Task requirements: Go through the entries below and tally the lines containing the string "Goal"; report only the tally.

########################################

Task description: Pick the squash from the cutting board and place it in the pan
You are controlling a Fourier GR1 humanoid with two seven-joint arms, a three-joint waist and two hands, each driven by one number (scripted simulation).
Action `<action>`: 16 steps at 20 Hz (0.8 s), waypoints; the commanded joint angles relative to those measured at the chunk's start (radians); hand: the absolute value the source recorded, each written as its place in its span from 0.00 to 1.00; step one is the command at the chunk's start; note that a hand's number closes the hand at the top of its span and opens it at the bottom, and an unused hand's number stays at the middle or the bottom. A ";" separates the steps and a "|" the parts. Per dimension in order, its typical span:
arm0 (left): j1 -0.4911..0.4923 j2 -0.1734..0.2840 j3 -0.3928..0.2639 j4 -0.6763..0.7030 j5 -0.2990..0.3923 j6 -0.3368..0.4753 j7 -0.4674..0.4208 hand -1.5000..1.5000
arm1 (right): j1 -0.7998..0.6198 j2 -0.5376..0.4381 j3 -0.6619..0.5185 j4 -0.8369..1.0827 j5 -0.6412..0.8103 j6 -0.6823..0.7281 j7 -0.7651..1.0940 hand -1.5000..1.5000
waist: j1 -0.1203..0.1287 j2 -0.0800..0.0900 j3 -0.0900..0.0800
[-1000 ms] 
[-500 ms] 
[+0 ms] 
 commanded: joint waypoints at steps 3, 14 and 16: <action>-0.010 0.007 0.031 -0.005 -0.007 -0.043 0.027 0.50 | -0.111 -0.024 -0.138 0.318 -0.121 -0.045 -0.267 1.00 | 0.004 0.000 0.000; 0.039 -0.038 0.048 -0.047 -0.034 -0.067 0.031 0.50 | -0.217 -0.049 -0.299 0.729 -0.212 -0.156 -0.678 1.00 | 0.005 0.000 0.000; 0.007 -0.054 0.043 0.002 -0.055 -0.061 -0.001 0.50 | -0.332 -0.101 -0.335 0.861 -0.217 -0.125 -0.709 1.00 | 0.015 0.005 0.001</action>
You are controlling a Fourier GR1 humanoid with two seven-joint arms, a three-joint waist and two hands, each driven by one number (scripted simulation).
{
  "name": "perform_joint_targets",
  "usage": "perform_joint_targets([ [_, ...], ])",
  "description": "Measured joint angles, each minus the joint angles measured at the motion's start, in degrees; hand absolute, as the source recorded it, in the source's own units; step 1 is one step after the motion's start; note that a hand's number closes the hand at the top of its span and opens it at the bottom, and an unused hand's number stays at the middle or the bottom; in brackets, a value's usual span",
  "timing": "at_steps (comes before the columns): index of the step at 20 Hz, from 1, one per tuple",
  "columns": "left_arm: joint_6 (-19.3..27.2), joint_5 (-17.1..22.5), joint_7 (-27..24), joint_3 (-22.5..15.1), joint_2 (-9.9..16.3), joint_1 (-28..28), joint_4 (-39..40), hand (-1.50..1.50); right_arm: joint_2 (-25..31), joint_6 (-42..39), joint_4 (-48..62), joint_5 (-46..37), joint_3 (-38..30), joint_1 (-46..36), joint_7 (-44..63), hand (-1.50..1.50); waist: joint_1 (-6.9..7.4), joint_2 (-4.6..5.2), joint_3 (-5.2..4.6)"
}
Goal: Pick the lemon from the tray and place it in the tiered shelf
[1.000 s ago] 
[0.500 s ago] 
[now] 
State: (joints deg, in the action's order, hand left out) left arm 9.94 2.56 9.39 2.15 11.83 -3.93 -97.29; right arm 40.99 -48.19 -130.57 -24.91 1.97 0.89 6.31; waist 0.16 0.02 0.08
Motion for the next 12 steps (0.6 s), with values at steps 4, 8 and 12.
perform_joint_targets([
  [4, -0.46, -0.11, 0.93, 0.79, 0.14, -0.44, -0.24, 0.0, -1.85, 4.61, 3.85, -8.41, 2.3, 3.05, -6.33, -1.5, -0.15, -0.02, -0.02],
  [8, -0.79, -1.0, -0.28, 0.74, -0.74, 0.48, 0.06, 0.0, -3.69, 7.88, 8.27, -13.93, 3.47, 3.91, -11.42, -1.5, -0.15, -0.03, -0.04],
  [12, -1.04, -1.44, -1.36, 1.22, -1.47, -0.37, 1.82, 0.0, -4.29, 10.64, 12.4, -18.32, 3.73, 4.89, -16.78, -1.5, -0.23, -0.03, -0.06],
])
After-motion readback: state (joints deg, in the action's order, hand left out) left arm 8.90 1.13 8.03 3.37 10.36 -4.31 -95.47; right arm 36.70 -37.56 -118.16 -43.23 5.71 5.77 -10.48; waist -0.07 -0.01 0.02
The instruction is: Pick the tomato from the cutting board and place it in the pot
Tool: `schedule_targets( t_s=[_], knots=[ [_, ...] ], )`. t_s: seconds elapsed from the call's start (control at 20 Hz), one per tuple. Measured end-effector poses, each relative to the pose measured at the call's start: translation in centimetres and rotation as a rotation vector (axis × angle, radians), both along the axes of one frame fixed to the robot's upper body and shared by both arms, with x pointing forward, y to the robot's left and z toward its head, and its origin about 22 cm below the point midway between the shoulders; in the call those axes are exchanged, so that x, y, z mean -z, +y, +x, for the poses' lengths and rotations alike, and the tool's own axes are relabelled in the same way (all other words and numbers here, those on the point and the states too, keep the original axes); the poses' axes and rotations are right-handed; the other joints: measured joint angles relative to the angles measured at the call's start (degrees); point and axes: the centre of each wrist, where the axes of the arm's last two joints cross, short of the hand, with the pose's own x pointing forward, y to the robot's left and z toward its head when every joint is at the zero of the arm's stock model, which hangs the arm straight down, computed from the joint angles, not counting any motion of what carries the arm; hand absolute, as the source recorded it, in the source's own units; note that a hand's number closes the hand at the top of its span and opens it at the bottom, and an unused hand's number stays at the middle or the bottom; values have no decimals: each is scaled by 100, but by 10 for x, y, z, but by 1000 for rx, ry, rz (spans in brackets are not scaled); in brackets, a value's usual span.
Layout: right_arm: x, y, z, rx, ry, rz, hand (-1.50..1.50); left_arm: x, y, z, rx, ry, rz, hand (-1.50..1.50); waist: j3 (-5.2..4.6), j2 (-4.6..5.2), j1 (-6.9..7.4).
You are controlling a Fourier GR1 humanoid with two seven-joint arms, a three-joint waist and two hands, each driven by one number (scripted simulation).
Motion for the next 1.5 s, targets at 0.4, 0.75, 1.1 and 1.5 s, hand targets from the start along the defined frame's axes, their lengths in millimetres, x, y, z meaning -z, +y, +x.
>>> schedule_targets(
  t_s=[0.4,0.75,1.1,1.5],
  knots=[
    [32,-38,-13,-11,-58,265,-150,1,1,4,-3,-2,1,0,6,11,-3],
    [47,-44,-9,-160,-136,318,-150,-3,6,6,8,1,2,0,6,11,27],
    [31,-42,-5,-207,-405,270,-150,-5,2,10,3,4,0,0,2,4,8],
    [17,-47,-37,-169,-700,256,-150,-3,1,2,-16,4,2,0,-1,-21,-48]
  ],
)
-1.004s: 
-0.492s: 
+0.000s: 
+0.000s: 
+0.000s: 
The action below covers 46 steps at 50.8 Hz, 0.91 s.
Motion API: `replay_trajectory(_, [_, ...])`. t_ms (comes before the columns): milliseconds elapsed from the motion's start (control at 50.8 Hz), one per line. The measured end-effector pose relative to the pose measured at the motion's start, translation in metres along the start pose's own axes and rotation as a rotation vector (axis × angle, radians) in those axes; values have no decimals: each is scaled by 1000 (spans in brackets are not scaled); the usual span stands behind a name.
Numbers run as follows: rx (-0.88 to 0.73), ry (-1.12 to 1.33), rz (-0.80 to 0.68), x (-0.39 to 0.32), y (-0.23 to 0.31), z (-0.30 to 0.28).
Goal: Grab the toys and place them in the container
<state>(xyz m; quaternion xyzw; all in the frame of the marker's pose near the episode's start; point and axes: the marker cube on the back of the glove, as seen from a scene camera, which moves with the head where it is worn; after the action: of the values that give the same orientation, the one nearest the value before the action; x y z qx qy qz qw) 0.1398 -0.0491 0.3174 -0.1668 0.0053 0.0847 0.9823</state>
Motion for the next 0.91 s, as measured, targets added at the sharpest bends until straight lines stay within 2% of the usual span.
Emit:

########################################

Answer space: 2